== GOAL OF THE EXERCISE ==
Every line in the data below from the one containing "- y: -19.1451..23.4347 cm" down to the one containing "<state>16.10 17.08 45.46", both included, must be retyped exactly; no other line is to appear.
........
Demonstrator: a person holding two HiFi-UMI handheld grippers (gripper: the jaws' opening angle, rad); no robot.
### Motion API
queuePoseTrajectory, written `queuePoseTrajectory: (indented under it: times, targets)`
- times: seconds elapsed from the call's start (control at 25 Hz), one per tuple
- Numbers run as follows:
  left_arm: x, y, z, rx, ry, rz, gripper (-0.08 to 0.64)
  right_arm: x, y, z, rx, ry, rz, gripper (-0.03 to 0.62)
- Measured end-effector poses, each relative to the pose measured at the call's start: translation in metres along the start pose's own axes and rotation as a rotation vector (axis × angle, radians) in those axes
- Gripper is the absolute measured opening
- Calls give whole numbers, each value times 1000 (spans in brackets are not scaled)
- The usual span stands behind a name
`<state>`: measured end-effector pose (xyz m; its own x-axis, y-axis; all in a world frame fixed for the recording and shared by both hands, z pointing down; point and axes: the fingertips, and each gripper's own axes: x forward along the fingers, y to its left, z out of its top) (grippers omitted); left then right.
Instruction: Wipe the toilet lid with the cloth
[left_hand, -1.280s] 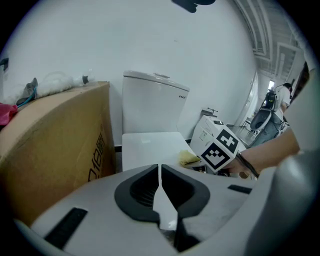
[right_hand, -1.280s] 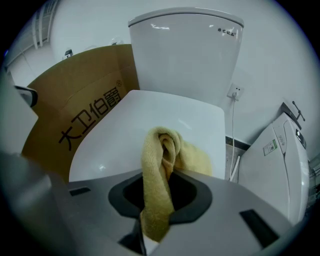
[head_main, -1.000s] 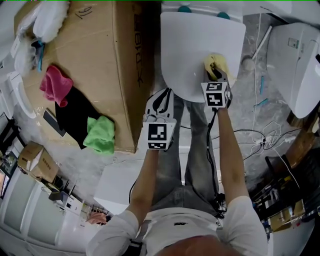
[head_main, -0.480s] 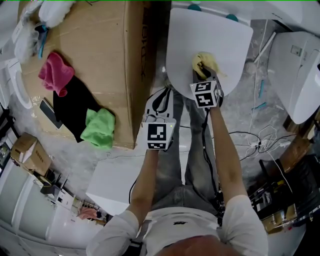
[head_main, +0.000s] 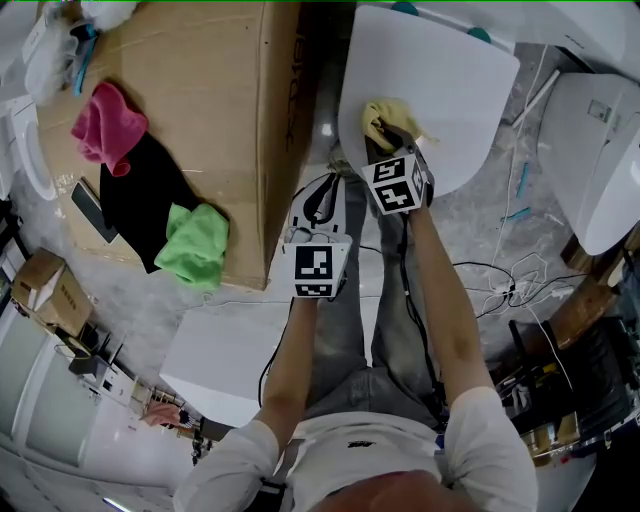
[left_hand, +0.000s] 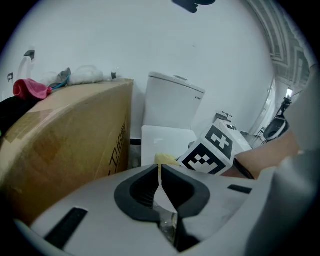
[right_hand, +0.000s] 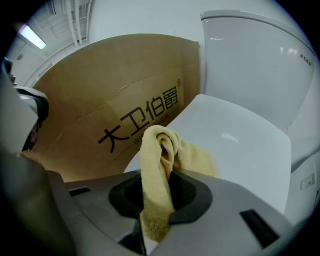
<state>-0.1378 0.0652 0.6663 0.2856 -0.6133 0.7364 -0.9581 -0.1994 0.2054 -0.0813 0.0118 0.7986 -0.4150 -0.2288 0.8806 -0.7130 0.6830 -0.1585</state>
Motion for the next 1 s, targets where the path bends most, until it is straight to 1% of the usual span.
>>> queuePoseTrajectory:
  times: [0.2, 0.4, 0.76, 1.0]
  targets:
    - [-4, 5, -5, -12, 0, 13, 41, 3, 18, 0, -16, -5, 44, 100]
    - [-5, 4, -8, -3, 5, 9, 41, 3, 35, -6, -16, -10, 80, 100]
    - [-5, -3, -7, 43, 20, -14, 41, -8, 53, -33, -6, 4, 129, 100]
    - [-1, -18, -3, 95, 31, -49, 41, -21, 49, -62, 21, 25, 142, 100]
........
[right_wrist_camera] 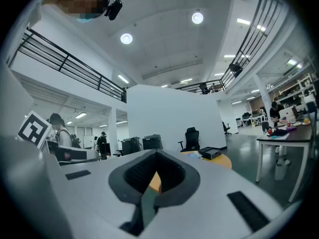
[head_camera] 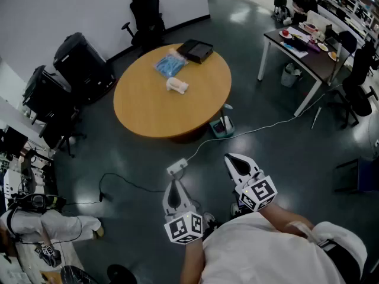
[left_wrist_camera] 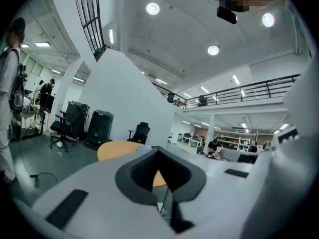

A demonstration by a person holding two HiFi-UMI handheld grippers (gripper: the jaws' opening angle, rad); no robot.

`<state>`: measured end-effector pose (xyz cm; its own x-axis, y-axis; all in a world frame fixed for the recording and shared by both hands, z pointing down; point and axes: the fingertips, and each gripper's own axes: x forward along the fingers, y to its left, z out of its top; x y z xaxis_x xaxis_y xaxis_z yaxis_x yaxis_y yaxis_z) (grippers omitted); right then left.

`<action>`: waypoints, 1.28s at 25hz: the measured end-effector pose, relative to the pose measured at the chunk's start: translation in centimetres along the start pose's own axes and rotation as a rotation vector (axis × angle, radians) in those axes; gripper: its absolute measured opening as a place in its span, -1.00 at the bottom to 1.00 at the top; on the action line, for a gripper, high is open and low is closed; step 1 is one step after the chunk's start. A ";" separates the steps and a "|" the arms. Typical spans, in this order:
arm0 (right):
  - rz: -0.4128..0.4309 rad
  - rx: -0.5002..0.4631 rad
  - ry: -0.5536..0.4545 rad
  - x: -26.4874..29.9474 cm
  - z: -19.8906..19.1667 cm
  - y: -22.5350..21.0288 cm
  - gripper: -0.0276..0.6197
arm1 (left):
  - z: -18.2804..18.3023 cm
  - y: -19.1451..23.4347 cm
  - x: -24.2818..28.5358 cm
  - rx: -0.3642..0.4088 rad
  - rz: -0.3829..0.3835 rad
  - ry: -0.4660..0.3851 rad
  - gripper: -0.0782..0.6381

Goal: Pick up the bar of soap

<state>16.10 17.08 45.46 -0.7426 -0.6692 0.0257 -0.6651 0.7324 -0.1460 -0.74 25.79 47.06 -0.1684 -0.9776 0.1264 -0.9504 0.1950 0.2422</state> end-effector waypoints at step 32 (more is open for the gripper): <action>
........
== OUTPUT FOR THIS TASK ==
  - y: -19.1451..23.4347 cm
  - x: -24.2818..28.5358 cm
  - rx: -0.3642..0.4088 rad
  - rz: -0.3829..0.3835 rad
  - ry: -0.4660..0.3851 rad
  - gripper: -0.0782..0.6381

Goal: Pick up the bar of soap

<state>16.10 17.08 45.46 -0.7426 -0.6692 0.0257 -0.6651 0.7324 -0.1460 -0.74 25.79 47.06 -0.1684 -0.9776 0.1264 -0.9504 0.1950 0.2422</state> end-effector waypoints at step 32 (more is open for the gripper): <action>

For this exercise, nothing more remains to be done.